Une question se pose alors. Ces artisans anonymes, ces designers d’imprimés, ces brodeuses, ces plumassiers, ces couturières, sont-ils réellement des artisans ? Un mot nous picote la langue alors que nous observons les moindres détails de ces broderies oniriques chez Dior, alors que nous détaillons la complexité des plissés dans le dernier défilé Valentino, tandis que nous nous ébahissons devant le travail du cuir chez Saint Laurent : ne seraient-ils pas en réalité des artistes ? Des artistes évoluant dans un monde de profit, des artistes dont les noms et les visages sont inconnus, des artistes qui s’effacent et laissent la gloire aux idées, comme si leur réalisation n’avait pas tant de poids. La limite semble de plus en plus fine entre ces deux mondes, et l’univers de la mode la réduit chaque saison, sans pour autant rendre à César ce qui appartient à César. Il est amusant de voir que l’exposition Dior du Victoria & Albert Museum de Londres mettait en avant l’artisanat dans ses créations. Nous pouvions lire sur chaque cartel le nom de la collection, les matières employées, le nom du designer alors à la tête de la maison, mais les noms derrières ces plis, ces fleurs, ces perles, ces plumes, ces broderies, restent un mystère. C’est peut-être ça aussi, la magie de la mode. Ses secrets de fabrication bien gardées, ses ateliers de maroquinerie florentins impossibles à localiser où naissent les sacs à main les plus en vogues, ses heures de coutures en blouse blanche. La mode ne peut vivre sans l’artisanat, et les marques comprennent de plus en plus ce désir du public de découvrir des pièces qui ne sont plus de simples vêtements, mais des créations qui flirtent avec des oeuvres d’art, des imprimés qui auraient leur place au mur d’une galerie, des vêtements faits de perles et de plumes que l’on ne serait presque pas étonnés de découvrir dans une foire d’art. En retournant à sa source artisanale la mode est-elle en train de prendre une nouvelle dimension ?
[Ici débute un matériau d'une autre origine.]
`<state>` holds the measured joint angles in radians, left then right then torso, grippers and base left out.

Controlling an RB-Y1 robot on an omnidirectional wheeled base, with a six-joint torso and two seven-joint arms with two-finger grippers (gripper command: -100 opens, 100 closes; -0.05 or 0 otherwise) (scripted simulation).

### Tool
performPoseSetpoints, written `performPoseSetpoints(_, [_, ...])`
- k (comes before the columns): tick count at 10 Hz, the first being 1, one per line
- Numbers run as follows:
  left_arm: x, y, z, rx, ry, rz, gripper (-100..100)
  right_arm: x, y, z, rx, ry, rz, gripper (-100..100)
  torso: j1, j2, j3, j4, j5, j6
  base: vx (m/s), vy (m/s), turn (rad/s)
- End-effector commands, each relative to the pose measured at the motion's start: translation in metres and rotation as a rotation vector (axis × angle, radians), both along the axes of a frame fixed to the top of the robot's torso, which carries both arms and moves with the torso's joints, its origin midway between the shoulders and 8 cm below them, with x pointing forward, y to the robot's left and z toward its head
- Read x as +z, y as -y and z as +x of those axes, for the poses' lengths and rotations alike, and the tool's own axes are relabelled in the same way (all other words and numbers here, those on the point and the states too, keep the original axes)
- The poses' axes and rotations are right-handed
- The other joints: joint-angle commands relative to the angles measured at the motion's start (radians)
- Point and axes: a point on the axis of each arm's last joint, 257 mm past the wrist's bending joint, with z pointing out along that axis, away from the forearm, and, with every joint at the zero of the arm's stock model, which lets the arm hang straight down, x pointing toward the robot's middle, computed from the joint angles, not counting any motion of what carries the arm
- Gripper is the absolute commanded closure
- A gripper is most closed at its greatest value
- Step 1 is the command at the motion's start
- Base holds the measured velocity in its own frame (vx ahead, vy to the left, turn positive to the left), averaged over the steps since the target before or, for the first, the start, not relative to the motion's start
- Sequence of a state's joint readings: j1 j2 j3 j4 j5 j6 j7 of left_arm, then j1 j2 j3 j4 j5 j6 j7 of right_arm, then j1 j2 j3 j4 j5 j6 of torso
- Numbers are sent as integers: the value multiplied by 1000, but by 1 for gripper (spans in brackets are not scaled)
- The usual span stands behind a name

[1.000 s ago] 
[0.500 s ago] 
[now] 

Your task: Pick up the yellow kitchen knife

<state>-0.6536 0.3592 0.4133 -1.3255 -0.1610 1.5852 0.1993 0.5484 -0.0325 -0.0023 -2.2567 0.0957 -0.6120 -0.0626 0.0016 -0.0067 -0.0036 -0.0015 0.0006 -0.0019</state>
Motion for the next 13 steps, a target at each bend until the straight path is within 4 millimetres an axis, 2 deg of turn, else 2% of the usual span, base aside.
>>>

Un flou cultivé par le savoir-faire
C’est une retour aux origines de la mode qui s’opère alors depuis quelques années chez des designers de plus en plus nombreux, mais qui est également à l’origine d’une limite de plus en plus floue art et mode. Le sac Lady Dior semble parfaitement l’illustrer. Produit dans des ateliers florentins par des maitres maroquiniers, assemblant à la main chacune des pièces du sac, réalisant surpiqures et finitions, le Lady Dior a également fait l’objet de collaborations artistiques. L’ironie est presque trop évidente. L’art puise dans les créations artisanales pour créer, et la seule différence qui semble exister entre les créations de maroquinerie de la marque et leur revisite par des artiste est l’utilité de l’objet. La voilà la barrière infranchissable. Et pourtant, des designers à l’image de Maria Grazia Chiuri, plaçant de plus en plus l’artisanat au coeur de leurs créations, viennent nous rappeler le travail d’orfèvre qui habite la haute couture. Un jour peut-être les imprimés de la collection Automne-Hiver 2020 seront encadrés et accrochés au mur d’une galerie, car si la mode se réinvite et repousse ses limites, elle ne pourrait le faire sans l’aide de ses artisans. D’ici là, nous n’avons qu’un seul souhait : que designers et artisans travaillent main dans la main, et continuent à faire grandir ce rêve qui vit dans les détails et le savoir-faire.